**WHAT IS REQUIRED**
Below are records that should be duplicated exactly, with no image retained.

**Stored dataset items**
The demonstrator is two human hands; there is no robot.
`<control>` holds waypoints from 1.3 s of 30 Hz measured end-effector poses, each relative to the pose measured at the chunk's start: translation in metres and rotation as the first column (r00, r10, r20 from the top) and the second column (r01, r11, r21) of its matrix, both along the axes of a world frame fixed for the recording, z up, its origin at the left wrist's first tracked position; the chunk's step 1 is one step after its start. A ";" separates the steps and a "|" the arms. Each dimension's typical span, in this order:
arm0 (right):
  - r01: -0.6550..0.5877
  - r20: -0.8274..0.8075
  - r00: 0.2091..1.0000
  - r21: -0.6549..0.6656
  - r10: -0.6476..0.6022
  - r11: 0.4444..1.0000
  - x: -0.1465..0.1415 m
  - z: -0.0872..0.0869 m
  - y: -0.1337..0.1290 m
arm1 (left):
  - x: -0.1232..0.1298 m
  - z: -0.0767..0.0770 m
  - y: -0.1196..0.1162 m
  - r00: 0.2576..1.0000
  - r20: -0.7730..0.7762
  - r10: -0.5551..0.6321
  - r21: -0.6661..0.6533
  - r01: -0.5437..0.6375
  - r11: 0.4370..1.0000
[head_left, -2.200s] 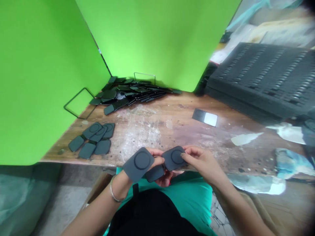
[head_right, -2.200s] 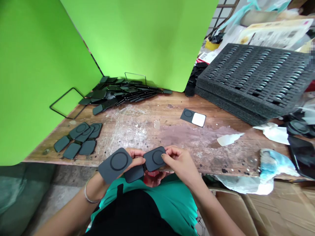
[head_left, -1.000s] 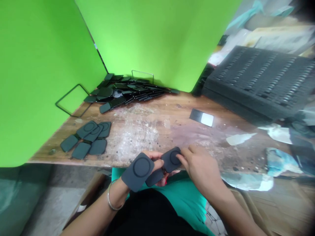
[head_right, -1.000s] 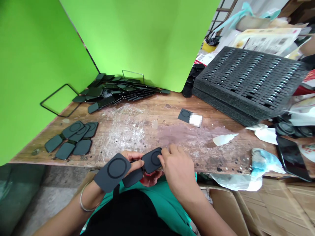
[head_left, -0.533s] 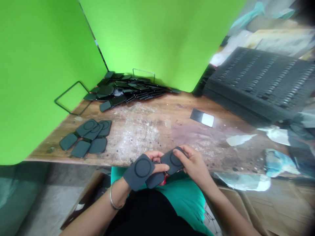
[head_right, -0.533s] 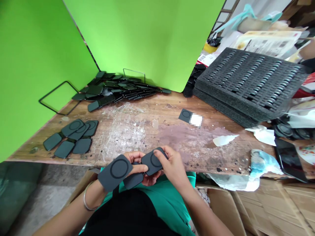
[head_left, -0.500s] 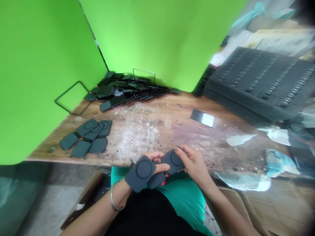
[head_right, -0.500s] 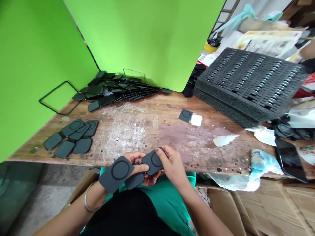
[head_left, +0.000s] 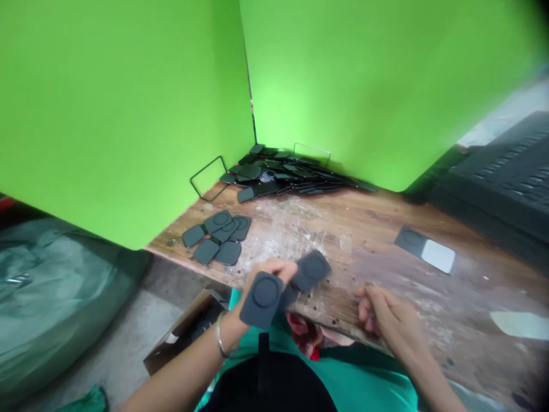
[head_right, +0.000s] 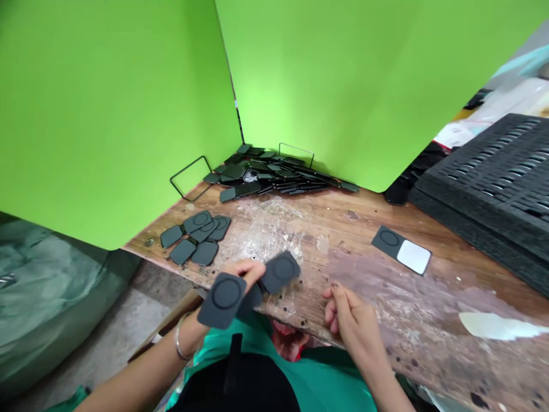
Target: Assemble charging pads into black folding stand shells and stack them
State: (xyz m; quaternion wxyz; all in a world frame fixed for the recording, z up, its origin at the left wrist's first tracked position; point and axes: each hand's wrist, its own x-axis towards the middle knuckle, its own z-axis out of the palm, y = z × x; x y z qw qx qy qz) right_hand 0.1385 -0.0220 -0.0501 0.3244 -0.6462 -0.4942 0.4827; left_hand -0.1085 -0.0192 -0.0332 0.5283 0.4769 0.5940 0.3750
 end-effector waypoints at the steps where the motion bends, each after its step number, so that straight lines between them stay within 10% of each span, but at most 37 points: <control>1: 0.001 0.013 1.000 0.024 -0.001 1.000 0.002 0.000 0.002 | -0.017 0.005 0.005 0.997 -0.044 0.061 0.045 -0.059 0.997; 6: -0.075 0.228 0.973 0.172 0.035 0.982 0.018 -0.004 0.014 | -0.109 0.016 0.029 0.703 -0.471 0.532 0.486 -0.297 0.822; 14: -0.050 0.620 0.759 0.358 -0.198 0.932 0.081 -0.017 0.075 | -0.158 0.003 0.043 0.440 -0.736 0.515 0.496 -0.167 0.852; 25: -0.017 0.761 0.578 0.372 -0.294 0.928 0.116 -0.030 0.155 | -0.011 -0.032 0.034 0.927 -0.358 0.114 0.313 0.004 0.950; 31: -0.090 0.786 0.556 0.380 -0.270 0.921 0.111 -0.029 0.153 | 0.029 -0.042 0.031 0.947 -0.319 -0.048 0.324 0.157 0.933; 39: -0.186 0.778 0.594 0.381 -0.205 0.906 0.103 -0.019 0.165 | 0.021 -0.049 0.033 0.899 -0.428 0.092 0.509 0.156 0.846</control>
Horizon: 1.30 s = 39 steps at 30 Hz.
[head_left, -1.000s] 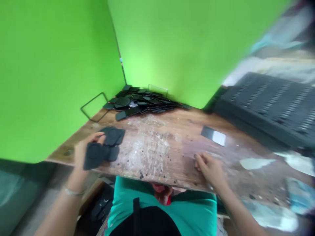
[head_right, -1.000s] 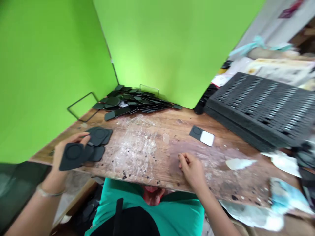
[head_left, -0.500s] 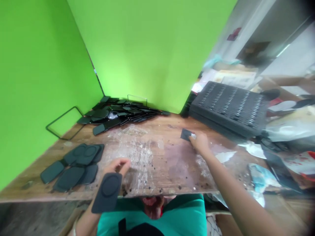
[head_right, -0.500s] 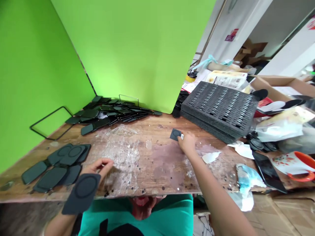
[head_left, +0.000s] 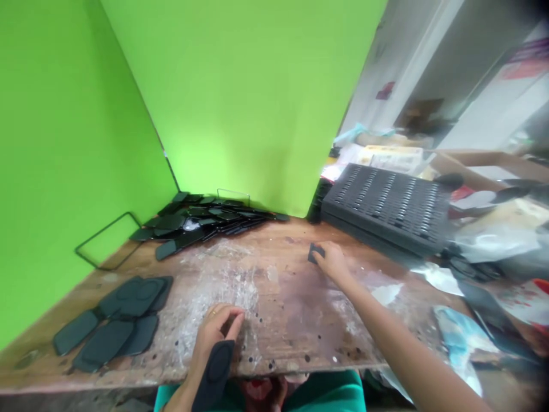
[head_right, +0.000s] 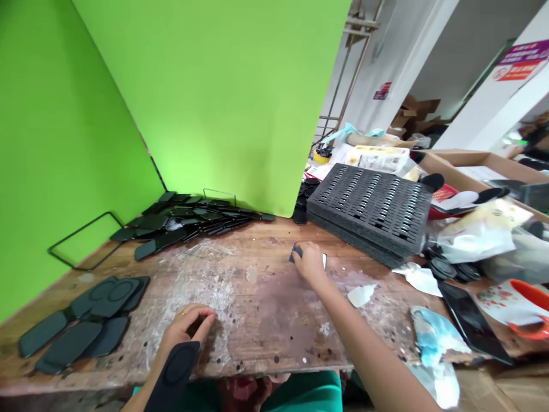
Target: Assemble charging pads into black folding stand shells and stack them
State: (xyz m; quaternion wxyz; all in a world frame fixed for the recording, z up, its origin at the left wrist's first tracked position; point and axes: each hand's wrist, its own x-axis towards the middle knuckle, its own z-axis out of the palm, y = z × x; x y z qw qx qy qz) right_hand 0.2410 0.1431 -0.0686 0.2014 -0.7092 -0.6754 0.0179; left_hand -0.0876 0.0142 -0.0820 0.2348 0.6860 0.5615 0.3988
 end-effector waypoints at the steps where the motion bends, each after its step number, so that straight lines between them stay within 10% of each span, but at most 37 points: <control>1: -0.033 -0.002 0.999 -0.003 0.033 0.999 -0.006 0.000 0.004 | -0.001 -0.001 -0.001 1.000 -0.001 0.002 0.008 -0.002 1.000; 14: -0.260 0.159 0.950 -0.068 0.268 0.963 -0.106 -0.014 0.083 | -0.002 -0.011 -0.002 0.999 0.039 -0.021 0.023 0.020 1.000; 25: -0.137 0.345 0.924 -0.109 0.166 0.985 -0.104 -0.001 0.128 | -0.001 -0.020 -0.003 0.983 0.168 0.072 0.081 -0.087 0.993; 31: -0.283 0.332 0.898 -0.070 0.290 0.956 -0.104 0.017 0.073 | -0.005 -0.012 -0.001 0.982 0.176 0.076 0.056 -0.087 0.995; 39: -0.579 0.289 0.777 -0.020 0.559 0.815 -0.146 0.009 -0.093 | -0.006 -0.015 -0.001 0.976 0.174 0.129 0.038 -0.138 0.990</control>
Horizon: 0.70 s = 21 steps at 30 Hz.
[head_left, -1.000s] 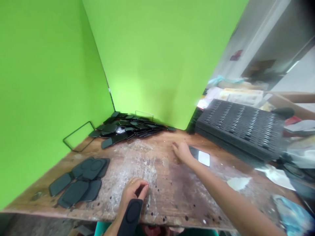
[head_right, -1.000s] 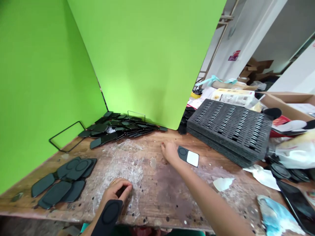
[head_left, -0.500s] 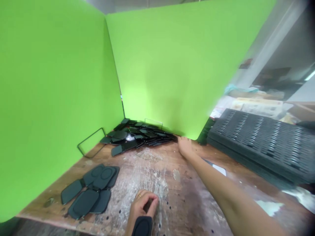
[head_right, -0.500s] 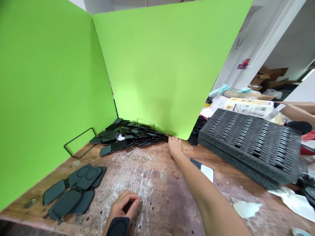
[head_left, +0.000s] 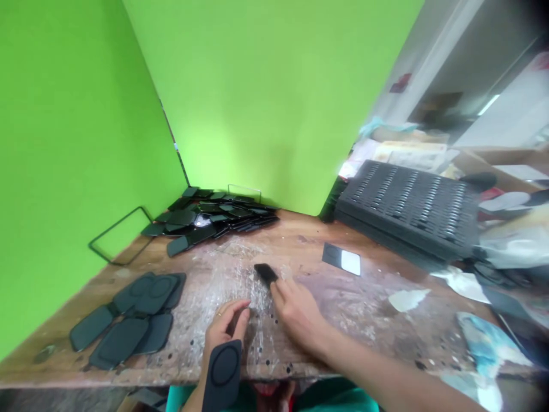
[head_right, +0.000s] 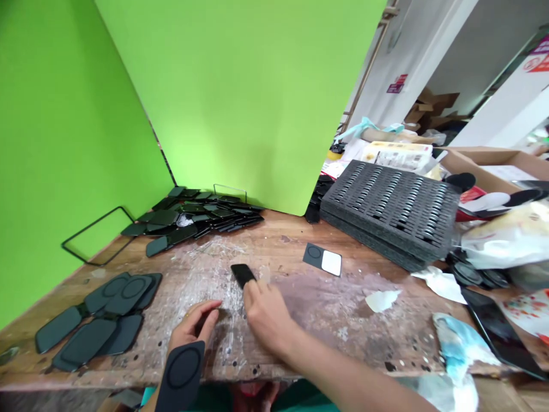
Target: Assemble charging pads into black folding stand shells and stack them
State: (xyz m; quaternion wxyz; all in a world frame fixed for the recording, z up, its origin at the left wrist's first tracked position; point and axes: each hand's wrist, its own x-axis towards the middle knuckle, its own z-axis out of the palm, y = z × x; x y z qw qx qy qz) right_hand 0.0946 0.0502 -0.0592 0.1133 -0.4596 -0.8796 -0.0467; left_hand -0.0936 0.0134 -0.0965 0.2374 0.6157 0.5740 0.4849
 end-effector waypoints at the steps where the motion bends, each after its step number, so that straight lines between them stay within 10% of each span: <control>1: -0.024 -0.016 1.000 -0.005 0.024 1.000 -0.005 -0.002 -0.016 | -0.001 -0.001 0.002 0.998 -0.044 -0.035 0.016 0.035 0.999; 9: -0.162 -0.369 0.930 -0.388 0.009 0.907 0.004 0.017 -0.046 | 0.005 -0.021 0.033 0.836 -0.503 -0.220 -0.031 0.236 0.971; 21: -0.171 -0.471 0.878 -0.131 0.091 0.976 0.012 -0.057 -0.066 | -0.002 -0.019 0.041 0.612 -0.580 -0.537 -0.339 0.418 0.843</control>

**WRITTEN ANSWER**
The demonstrator is two human hands; there is no robot.
`<control>` holds waypoints from 1.3 s of 30 Hz measured end-effector poses, each relative to the pose measured at the chunk's start: translation in metres and rotation as the first column (r00, r10, r20 from the top) and the second column (r01, r11, r21) of its matrix, both along the axes of a world frame fixed for the recording, z up, its origin at the left wrist's first tracked position; the chunk's step 1 is one step after its start. A ";" separates the steps and a "|" the arms. Each dimension's typical span, in this order:
arm0 (right):
  - r01: -0.6550..0.5877
  - r20: -0.8274..0.8075
  - r00: 0.2091..1.0000
  - r21: -0.6549..0.6656
  - r10: -0.6476..0.6022
  - r11: 0.4444..1.0000
  - x: -0.1465..0.1415 m
  - z: -0.0872..0.0869 m
  - y: -0.1337..0.1290 m
arm1 (left):
  - x: -0.1232..0.1298 m
  - z: -0.0767..0.0770 m
  - y: -0.1196..0.1162 m
  - r00: 0.2576..1.0000
  - r20: -0.7730..0.7762
  - r10: -0.5551..0.6321
  - r21: -0.6661..0.6533
  - r01: -0.5437..0.6375
  - r11: 0.4370..1.0000
[head_left, -2.200s] 
[head_right, -2.200s] 
[head_left, -1.000s] 
[head_right, -1.000s] 
[head_left, -0.533s] 
[head_right, -0.533s] 
[head_left, -0.500s] 
[head_right, -0.500s] 
[head_left, +0.000s] 
[head_right, +0.000s] 
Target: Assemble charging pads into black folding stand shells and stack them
State: (xyz m; quaternion wxyz; all in a world frame fixed for the recording, z up, its origin at the left wrist's first tracked position; point and axes: each hand's wrist, its own x-axis towards the middle knuckle, its own z-axis out of the palm, y = z × x; x y z qw qx qy qz) right_hand 0.1385 -0.0220 -0.0501 0.3244 -0.6462 -0.4942 0.4827; left_hand -0.1085 -0.0192 -0.0332 0.5283 0.4769 0.5940 0.3750
 end-effector waypoints at the steps where the motion bends, each after its step number, so that straight lines between them stay within 10% of each span, but at most 37 points: <control>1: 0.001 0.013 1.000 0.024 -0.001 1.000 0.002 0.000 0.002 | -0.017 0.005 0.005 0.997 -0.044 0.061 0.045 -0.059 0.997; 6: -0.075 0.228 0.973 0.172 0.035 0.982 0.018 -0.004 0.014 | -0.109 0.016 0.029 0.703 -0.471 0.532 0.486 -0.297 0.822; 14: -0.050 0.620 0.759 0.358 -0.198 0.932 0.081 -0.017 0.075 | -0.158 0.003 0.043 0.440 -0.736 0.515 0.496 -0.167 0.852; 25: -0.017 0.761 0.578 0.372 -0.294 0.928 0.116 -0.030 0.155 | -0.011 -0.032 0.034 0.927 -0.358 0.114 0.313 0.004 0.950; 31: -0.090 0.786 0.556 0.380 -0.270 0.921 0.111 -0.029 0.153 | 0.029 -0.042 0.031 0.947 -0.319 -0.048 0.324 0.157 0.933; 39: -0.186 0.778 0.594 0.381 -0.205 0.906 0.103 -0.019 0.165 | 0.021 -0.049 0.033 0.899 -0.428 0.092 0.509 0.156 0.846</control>
Horizon: 1.30 s = 39 steps at 30 Hz.
[head_left, -1.000s] 
[head_right, -1.000s] 
[head_left, -0.500s] 
[head_right, -0.500s] 
[head_left, +0.000s] 
[head_right, +0.000s] 
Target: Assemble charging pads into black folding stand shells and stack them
State: (xyz m; quaternion wxyz; all in a world frame fixed for the recording, z up, its origin at the left wrist's first tracked position; point and axes: each hand's wrist, its own x-axis towards the middle knuckle, its own z-axis out of the palm, y = z × x; x y z qw qx qy qz) right_hand 0.2410 0.1431 -0.0686 0.2014 -0.7092 -0.6754 0.0179; left_hand -0.0876 0.0142 -0.0820 0.2348 0.6860 0.5615 0.3988
 end-effector waypoints at the steps where the motion bends, each after its step number, so that straight lines between them stay within 10% of each span, but at most 37 points: <control>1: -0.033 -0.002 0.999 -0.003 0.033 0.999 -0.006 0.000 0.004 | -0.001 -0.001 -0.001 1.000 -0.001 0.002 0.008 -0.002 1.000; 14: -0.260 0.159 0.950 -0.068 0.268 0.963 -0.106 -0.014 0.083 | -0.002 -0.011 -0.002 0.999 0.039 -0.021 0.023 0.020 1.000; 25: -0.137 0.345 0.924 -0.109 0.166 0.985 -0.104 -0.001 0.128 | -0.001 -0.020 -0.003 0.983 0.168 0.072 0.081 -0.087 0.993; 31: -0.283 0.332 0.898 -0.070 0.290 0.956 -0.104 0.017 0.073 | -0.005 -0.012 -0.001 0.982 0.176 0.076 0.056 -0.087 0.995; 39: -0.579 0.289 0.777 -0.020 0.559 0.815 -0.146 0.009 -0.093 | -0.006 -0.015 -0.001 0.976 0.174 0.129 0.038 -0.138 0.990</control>
Horizon: 0.70 s = 21 steps at 30 Hz.
[head_left, -1.000s] 
[head_right, -1.000s] 
[head_left, -0.500s] 
[head_right, -0.500s] 
[head_left, +0.000s] 
[head_right, +0.000s] 
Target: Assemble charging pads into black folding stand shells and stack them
State: (xyz m; quaternion wxyz; all in a world frame fixed for the recording, z up, its origin at the left wrist's first tracked position; point and axes: each hand's wrist, its own x-axis towards the middle knuckle, its own z-axis out of the palm, y = z × x; x y z qw qx qy qz) right_hand 0.0946 0.0502 -0.0592 0.1133 -0.4596 -0.8796 -0.0467; left_hand -0.0936 0.0134 -0.0965 0.2374 0.6157 0.5740 0.4849
 end-effector waypoints at the steps where the motion bends, each after its step number, so that straight lines between them stay within 10% of each span: <control>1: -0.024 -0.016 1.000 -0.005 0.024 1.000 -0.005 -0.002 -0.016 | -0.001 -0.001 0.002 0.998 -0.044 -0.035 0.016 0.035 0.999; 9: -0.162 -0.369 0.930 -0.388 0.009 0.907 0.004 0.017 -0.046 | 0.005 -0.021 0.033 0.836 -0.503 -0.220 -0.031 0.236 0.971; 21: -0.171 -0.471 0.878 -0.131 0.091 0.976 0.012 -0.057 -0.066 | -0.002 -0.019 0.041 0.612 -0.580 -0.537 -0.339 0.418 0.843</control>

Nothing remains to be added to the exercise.